→ **GOAL OF THE EXERCISE**: In the listing that follows, locate the line containing "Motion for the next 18" and the line containing "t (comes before". Retype exactly those two lines and every line between them, and nothing more.

→ **DATA TO PROCESS**:
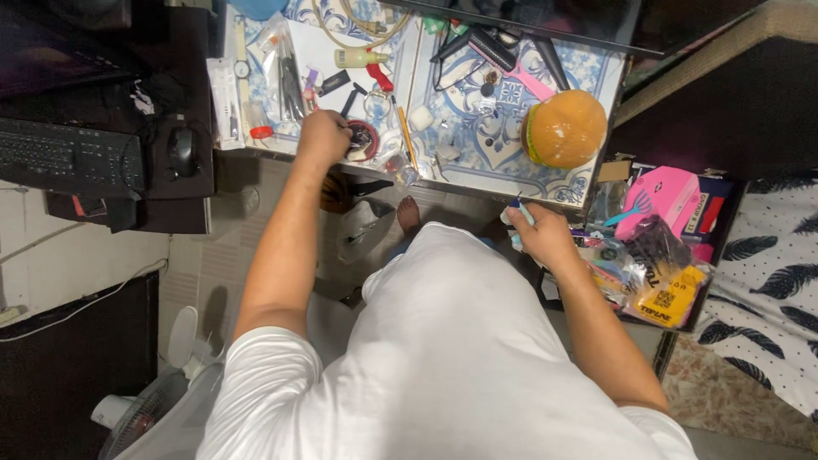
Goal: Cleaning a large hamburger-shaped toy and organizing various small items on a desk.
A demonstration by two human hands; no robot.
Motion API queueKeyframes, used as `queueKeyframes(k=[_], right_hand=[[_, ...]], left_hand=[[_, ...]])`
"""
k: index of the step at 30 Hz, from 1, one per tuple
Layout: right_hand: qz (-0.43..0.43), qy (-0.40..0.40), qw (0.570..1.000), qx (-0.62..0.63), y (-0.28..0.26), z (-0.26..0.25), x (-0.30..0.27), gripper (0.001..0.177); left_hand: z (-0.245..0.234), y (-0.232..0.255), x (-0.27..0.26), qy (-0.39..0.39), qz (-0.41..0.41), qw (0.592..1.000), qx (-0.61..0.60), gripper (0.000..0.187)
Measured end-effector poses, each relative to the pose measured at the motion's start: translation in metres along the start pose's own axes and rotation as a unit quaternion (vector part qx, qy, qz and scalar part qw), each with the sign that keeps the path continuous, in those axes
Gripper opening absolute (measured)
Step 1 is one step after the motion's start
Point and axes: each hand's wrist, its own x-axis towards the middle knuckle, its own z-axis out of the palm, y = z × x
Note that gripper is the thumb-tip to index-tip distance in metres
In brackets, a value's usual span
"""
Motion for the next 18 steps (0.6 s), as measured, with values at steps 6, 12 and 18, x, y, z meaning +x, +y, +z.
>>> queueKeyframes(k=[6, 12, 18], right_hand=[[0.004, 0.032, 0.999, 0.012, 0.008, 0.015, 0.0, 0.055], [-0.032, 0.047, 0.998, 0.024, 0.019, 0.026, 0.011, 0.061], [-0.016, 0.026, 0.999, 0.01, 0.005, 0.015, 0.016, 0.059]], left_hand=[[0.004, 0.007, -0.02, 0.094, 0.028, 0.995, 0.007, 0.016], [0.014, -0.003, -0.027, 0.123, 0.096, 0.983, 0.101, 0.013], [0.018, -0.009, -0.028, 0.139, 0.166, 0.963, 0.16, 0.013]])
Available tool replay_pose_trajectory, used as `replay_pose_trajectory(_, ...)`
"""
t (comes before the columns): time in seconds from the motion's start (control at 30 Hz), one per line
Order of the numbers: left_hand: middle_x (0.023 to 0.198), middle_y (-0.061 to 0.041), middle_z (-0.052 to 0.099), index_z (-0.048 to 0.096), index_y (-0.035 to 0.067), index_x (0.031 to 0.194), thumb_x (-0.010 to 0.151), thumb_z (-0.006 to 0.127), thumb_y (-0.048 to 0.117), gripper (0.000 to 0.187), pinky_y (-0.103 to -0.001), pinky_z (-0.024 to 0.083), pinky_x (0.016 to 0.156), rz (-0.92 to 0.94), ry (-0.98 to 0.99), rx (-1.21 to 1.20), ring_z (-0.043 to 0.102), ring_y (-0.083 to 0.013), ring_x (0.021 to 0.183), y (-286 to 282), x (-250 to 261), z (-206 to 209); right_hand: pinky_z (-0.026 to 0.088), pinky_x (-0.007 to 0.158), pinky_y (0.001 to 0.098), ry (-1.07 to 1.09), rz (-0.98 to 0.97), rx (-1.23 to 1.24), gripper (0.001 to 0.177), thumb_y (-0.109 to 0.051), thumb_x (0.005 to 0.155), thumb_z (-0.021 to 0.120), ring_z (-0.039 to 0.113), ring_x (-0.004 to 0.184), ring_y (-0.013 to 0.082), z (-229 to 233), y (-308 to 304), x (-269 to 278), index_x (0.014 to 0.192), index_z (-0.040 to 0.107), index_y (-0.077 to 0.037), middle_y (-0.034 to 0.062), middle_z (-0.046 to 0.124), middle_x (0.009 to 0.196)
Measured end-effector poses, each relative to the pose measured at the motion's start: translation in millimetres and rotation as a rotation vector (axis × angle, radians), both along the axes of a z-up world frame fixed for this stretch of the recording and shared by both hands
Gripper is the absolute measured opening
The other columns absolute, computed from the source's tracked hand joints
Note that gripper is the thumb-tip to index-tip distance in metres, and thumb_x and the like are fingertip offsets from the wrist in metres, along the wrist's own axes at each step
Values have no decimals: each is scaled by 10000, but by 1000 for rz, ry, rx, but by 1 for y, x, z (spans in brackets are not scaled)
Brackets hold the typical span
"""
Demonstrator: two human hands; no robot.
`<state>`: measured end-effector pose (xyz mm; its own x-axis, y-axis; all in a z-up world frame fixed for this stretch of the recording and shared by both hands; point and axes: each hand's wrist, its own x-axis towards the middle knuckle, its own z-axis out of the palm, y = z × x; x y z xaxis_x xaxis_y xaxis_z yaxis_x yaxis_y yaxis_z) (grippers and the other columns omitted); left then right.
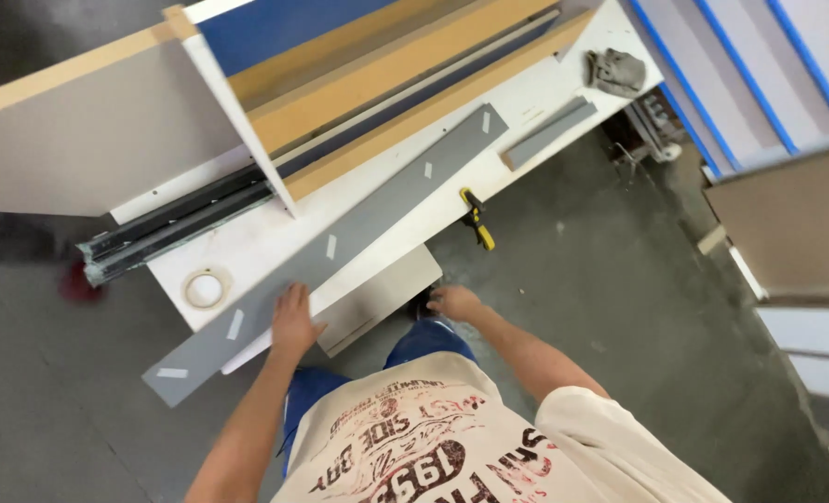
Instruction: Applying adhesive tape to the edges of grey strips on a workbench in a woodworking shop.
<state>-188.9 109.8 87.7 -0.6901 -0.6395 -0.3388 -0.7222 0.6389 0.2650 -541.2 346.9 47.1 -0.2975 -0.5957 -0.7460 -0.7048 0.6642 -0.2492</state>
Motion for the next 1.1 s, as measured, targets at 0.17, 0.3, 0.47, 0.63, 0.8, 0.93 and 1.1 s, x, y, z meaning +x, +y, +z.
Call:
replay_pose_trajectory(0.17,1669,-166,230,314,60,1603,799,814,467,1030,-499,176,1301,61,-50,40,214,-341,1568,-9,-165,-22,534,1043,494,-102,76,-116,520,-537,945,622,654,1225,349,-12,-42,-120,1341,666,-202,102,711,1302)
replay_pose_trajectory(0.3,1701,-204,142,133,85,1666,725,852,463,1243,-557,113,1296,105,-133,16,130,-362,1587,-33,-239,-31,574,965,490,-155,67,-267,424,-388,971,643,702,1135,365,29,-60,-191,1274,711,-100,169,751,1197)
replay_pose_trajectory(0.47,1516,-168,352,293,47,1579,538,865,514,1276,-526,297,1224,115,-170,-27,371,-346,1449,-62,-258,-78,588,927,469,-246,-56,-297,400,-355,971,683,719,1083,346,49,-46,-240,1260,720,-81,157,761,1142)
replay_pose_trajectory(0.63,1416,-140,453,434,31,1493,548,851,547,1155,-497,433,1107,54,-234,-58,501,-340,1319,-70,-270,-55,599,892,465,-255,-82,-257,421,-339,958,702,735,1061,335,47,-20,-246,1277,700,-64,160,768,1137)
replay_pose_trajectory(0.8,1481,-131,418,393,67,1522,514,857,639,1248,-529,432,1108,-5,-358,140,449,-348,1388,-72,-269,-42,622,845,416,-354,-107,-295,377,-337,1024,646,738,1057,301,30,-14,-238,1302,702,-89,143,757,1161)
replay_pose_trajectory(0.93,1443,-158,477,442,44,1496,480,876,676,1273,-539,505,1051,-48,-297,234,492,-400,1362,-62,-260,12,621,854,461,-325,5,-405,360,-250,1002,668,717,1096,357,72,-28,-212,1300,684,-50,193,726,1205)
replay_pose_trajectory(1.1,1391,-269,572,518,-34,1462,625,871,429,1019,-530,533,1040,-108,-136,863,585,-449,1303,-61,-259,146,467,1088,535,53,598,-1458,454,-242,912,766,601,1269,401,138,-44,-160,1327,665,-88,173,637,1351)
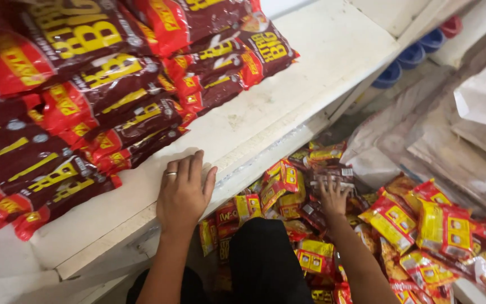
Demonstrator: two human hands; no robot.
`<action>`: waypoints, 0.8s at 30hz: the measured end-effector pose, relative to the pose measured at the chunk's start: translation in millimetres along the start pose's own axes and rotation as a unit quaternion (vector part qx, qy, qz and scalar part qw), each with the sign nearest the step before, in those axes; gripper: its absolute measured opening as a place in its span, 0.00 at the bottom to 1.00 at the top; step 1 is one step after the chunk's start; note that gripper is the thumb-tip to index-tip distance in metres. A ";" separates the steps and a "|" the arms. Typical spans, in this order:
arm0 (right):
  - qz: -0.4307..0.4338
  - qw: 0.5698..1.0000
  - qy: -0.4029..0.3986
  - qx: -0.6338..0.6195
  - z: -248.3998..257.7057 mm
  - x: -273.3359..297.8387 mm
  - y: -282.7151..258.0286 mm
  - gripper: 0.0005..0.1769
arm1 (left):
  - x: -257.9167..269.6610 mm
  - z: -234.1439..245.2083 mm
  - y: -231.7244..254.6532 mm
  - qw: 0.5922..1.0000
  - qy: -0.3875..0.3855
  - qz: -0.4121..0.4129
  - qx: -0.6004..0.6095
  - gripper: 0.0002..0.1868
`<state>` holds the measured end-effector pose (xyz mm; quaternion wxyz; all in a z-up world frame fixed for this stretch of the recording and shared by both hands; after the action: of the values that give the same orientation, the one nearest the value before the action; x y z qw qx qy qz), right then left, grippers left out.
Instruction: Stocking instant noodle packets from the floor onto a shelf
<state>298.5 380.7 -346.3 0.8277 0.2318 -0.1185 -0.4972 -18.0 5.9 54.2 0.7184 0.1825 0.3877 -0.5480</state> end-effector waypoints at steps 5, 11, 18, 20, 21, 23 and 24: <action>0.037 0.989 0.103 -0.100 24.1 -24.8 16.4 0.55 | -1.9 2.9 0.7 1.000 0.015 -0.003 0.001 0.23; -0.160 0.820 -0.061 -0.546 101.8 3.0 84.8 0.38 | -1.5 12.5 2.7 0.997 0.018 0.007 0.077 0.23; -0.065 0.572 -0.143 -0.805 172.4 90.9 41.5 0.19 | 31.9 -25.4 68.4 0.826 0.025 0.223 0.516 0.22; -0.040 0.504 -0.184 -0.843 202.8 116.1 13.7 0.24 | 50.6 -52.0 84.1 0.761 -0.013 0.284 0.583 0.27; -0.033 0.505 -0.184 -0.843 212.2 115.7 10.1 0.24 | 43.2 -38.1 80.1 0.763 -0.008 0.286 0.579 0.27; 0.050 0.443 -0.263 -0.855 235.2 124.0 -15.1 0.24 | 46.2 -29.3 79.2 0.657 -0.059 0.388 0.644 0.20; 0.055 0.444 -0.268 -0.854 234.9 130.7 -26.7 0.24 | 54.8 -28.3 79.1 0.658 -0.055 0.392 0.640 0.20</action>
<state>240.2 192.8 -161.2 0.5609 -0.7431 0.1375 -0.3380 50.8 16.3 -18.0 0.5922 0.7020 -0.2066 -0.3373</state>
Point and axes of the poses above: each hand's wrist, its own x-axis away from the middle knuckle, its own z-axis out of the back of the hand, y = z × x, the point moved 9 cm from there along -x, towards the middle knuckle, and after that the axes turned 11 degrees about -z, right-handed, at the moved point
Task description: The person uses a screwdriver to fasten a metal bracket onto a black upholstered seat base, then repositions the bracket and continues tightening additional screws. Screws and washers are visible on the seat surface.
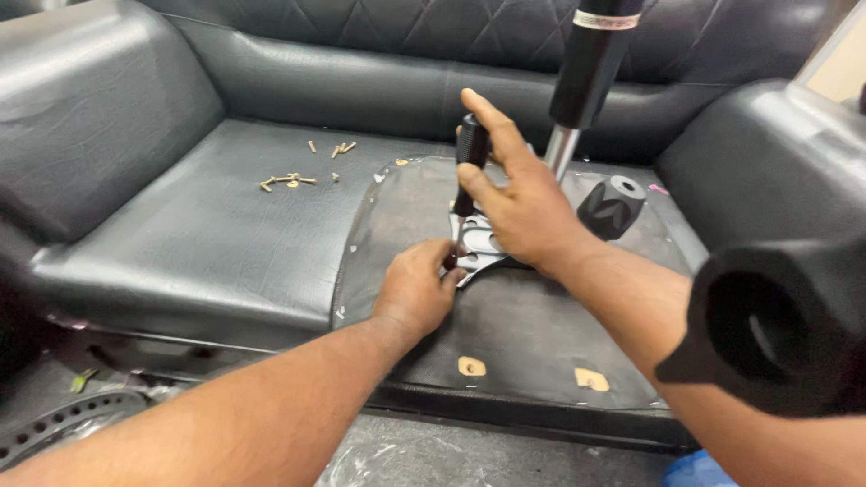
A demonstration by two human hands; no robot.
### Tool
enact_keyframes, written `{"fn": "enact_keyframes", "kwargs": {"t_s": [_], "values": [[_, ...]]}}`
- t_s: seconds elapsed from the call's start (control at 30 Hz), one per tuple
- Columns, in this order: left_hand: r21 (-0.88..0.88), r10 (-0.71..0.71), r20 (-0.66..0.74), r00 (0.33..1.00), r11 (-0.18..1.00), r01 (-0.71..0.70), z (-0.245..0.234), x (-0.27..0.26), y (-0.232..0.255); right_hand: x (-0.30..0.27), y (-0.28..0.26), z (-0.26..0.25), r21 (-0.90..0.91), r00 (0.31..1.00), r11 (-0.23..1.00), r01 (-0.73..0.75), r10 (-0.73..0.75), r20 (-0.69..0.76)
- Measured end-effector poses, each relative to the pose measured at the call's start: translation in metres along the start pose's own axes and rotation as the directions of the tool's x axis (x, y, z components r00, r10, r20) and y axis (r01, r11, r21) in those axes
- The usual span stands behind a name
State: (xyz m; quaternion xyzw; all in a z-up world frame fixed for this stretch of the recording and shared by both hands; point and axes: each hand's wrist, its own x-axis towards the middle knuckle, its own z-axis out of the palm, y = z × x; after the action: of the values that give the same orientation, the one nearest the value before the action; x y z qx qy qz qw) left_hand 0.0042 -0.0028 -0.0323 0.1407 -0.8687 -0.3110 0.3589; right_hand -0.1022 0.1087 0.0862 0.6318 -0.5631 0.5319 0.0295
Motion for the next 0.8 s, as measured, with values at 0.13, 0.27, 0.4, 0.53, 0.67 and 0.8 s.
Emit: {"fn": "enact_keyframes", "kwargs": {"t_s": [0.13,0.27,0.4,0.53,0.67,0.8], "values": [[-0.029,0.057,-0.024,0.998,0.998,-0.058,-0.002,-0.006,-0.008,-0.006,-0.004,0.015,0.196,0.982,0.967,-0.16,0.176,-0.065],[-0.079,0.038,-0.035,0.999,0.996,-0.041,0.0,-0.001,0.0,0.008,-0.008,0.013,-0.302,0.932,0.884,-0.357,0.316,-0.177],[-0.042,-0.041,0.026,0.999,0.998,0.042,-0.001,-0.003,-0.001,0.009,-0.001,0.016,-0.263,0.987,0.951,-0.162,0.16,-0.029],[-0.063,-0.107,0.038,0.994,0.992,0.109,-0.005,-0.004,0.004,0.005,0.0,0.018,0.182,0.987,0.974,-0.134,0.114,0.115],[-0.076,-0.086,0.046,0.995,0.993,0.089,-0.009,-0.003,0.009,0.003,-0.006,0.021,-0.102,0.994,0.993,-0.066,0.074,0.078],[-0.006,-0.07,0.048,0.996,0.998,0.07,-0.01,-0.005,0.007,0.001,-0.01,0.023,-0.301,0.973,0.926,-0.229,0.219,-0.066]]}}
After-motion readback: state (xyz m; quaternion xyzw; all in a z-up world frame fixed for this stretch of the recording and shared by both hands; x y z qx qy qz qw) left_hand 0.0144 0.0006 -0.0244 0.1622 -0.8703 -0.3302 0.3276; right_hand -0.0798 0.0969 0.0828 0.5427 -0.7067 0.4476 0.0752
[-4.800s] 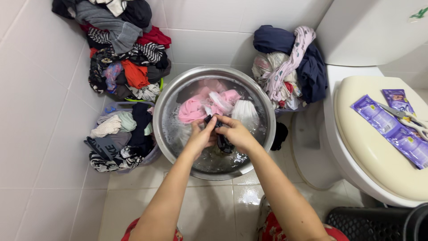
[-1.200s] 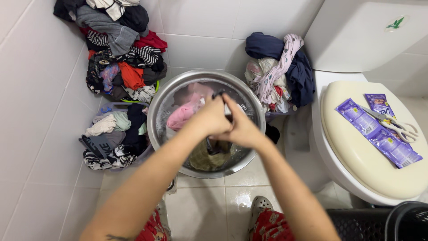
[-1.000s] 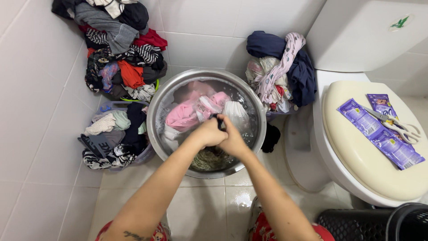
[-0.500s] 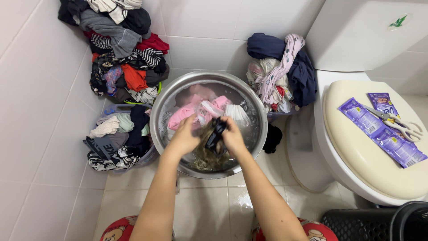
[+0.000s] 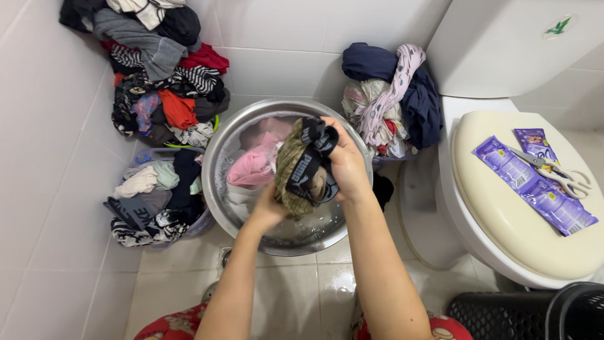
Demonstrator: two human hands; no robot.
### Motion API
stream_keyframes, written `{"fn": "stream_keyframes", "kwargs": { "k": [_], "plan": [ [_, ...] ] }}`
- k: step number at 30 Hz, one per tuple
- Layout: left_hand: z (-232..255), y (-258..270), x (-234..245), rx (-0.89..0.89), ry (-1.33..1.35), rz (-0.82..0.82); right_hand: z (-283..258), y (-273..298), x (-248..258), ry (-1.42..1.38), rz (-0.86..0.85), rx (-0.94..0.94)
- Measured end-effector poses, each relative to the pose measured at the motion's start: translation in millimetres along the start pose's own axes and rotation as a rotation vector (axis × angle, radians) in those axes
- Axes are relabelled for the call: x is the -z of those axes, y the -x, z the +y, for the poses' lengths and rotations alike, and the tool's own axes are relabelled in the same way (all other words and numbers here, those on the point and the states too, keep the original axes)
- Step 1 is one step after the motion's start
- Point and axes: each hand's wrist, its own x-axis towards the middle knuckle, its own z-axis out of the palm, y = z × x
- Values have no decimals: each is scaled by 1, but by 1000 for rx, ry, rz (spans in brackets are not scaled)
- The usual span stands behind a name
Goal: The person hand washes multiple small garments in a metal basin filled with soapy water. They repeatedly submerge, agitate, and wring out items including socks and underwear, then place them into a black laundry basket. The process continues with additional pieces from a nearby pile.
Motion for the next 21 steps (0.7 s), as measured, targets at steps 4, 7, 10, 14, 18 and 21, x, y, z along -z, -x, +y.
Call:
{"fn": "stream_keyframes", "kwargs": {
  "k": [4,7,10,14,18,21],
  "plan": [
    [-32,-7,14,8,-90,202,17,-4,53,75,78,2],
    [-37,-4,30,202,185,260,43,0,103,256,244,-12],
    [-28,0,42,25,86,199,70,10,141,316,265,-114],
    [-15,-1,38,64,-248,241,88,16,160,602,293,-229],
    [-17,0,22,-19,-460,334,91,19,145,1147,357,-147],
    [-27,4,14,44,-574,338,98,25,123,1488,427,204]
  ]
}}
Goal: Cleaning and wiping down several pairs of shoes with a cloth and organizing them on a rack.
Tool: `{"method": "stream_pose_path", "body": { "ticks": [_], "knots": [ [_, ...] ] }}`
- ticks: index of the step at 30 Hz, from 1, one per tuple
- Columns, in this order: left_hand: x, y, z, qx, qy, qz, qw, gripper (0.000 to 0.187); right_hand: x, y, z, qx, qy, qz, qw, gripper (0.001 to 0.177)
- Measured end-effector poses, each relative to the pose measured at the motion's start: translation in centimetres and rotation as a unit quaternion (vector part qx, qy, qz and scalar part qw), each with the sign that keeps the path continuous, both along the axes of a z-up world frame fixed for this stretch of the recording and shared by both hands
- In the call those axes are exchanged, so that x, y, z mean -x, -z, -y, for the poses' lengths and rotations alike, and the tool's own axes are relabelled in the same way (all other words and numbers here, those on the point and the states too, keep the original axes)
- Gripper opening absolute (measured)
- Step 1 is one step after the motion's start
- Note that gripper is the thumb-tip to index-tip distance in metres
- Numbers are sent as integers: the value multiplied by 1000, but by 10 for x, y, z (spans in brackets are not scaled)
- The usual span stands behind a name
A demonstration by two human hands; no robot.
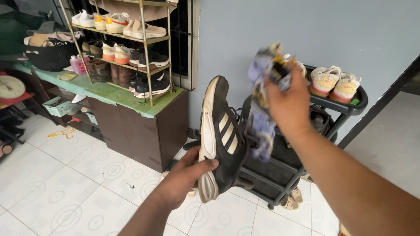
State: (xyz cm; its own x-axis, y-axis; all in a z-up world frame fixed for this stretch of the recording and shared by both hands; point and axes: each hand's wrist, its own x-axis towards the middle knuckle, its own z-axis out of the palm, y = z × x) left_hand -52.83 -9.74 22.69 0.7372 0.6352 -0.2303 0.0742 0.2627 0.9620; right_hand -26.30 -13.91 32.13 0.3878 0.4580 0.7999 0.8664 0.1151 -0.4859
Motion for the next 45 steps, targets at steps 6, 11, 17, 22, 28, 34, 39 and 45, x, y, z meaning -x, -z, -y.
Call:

→ **EXPECTED OUTPUT**:
Motion for the next 18 steps (0.6 s), as measured, with values at steps 6, 12 and 18, x, y, z meaning +x, +y, +z.
>>> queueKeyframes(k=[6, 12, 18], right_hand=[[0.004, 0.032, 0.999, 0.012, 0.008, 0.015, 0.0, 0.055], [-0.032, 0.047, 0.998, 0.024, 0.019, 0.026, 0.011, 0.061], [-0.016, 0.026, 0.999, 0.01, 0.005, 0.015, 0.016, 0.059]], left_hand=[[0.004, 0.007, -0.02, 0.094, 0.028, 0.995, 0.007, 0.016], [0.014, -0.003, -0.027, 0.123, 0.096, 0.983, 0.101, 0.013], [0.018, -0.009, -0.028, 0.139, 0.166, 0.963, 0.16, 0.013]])
Available tool replay_pose_trajectory, used as `replay_pose_trajectory(_, ...)`
"""
t (comes before the columns): time in seconds from the motion's start (control at 30 Hz), one per line

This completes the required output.